Prompt – In the listing below, start your output at the line with "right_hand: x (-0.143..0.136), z" and end it after the line with "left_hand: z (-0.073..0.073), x", copying every line exactly.

Data excerpt –
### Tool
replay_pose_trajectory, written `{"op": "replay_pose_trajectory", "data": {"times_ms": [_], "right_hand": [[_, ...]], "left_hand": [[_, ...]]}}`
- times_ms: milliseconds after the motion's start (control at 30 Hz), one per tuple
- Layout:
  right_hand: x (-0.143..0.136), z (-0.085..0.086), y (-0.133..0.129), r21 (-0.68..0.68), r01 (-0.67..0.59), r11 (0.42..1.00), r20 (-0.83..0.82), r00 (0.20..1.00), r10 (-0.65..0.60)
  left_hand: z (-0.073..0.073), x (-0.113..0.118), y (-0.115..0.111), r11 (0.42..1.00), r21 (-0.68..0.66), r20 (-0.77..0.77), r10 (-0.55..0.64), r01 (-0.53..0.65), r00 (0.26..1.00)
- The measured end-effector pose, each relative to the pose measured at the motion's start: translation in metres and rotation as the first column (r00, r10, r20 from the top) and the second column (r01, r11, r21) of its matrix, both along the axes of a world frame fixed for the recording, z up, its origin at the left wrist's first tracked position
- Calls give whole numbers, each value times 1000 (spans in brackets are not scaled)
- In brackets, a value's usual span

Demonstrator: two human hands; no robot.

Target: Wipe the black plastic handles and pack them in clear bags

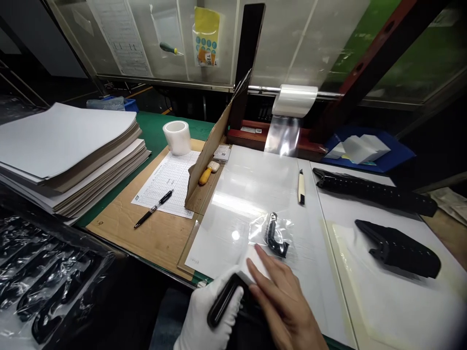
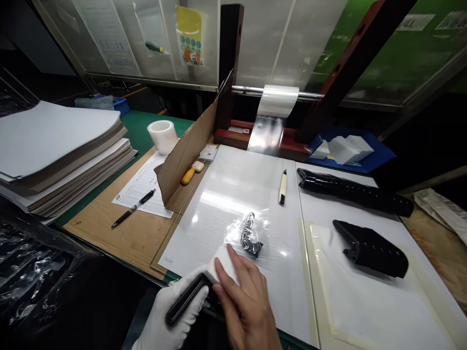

Exercise response –
  right_hand: x (-0.143..0.136), z (-0.085..0.086), y (-0.133..0.129), r21 (-0.68..0.68), r01 (-0.67..0.59), r11 (0.42..1.00), r20 (-0.83..0.82), r00 (0.20..1.00), r10 (-0.65..0.60)
  left_hand: z (-0.073..0.073), x (-0.113..0.118), y (-0.115..0.111), r11 (0.42..1.00), r21 (-0.68..0.66), r20 (-0.77..0.77), r10 (-0.55..0.64), r01 (-0.53..0.65), r00 (0.26..1.00)

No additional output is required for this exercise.